The SQL Server Performance Tasting Menu: How DISTINCT Queries Can Hurt Performance

This Stinks

Video Summary

In this video, I delve into a common performance issue in SQL Server: the overuse of the `DISTINCT` keyword. I explore how relying on `DISTINCT` can lead to unnecessary work for SQL Server and discuss alternative approaches that can be more efficient. Specifically, I demonstrate using `EXISTS` instead of joins with `DISTINCT`, which not only avoids extra processing but also results in a different execution plan. Additionally, I highlight the importance of leveraging primary key columns when possible, as they can significantly improve performance by reducing the need for complex operations like hash matches and sorts. The video also touches on more advanced techniques such as using window functions to generate row numbers, which can be even more performative than `DISTINCT` in certain scenarios. Overall, this content is aimed at helping database administrators and developers optimize their queries and improve overall system performance by making smarter choices when dealing with distinct result sets.

Full Transcript

Ah, yes. Ah, yes. Video 857 on this 10,000th day of quarantine. Just kidding. Man, the jokes in the, some of the jokes in the video is going to age very poorly, assuming that we age beyond, beyond this week. So, in this video, I want to talk about something that I see a lot, and something that I see sort of frequently causing performance issues, is people being overly reliant on the distinct keyword. Now, this could, this is interchangeable with a long string of group buys. Now, I don’t want to say that this isn’t always necessary, because sometimes it absolutely is, but I want to show you a couple different approaches to getting around having to use distinct and, I don’t know, some stuff to look at. So, I don’t want to vote for, I guess. It’s fun. It’s fun. It’s a lot of fun, isn’t it? Isn’t it fun, SQL Server? Database is fun and sexy. Everyone wearing their bikinis today? I hope so. I am, underneath my clothes.

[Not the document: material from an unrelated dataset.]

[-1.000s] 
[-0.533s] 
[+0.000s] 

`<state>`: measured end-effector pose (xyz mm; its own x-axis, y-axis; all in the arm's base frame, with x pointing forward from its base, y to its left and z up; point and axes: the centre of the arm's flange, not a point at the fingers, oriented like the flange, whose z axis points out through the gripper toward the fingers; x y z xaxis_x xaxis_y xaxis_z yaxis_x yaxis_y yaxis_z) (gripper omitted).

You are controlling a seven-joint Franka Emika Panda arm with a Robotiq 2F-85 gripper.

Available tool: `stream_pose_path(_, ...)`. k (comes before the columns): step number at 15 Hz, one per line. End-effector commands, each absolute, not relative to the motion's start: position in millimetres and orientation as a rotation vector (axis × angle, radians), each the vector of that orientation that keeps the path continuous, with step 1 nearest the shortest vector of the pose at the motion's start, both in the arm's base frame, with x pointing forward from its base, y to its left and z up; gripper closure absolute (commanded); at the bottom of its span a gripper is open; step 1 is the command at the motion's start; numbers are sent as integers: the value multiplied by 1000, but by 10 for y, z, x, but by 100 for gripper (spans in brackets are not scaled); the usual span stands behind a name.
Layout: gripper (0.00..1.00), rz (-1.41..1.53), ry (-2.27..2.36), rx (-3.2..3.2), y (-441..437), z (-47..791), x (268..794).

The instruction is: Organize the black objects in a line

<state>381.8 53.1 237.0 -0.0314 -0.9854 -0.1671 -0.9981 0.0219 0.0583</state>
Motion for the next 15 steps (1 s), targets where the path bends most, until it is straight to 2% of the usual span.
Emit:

Yeah. So, let’s just say that at some point, your boss is like, yeah, we need to get a report of people who did a thing. Right? So, we’re selecting some stuff from users, joined to posts, and everyone who has a reputational one. I don’t know, whatever. The query itself isn’t that important. What’s important is the results. But when we run this query, we get a bunch of duplicates back. You get 280,000 rows, and gosh darn it, there are a lot of duplicates in these rows. There’s lots of people posted multiple times. Now, we might say, oh, God. I can’t handle it no more. I can’t take it. We might write a query that looks like this, where we get a distinct group of rows back.

And this doesn’t take terribly long, a couple seconds. We get fewer rows back. I get 218,000 rows back. And I don’t know. It’s not that big a deal, maybe. But did we really need to do this? Did we really need to go and make SQL Server do the extra work to make these values distinct? What if at some point we said, you know what, we should stop displaying user IDs?

Because when we display user IDs, that’s actually someone’s account number. That could, well, that’s not good. Maybe that would be considered personally identifiable information of some kind.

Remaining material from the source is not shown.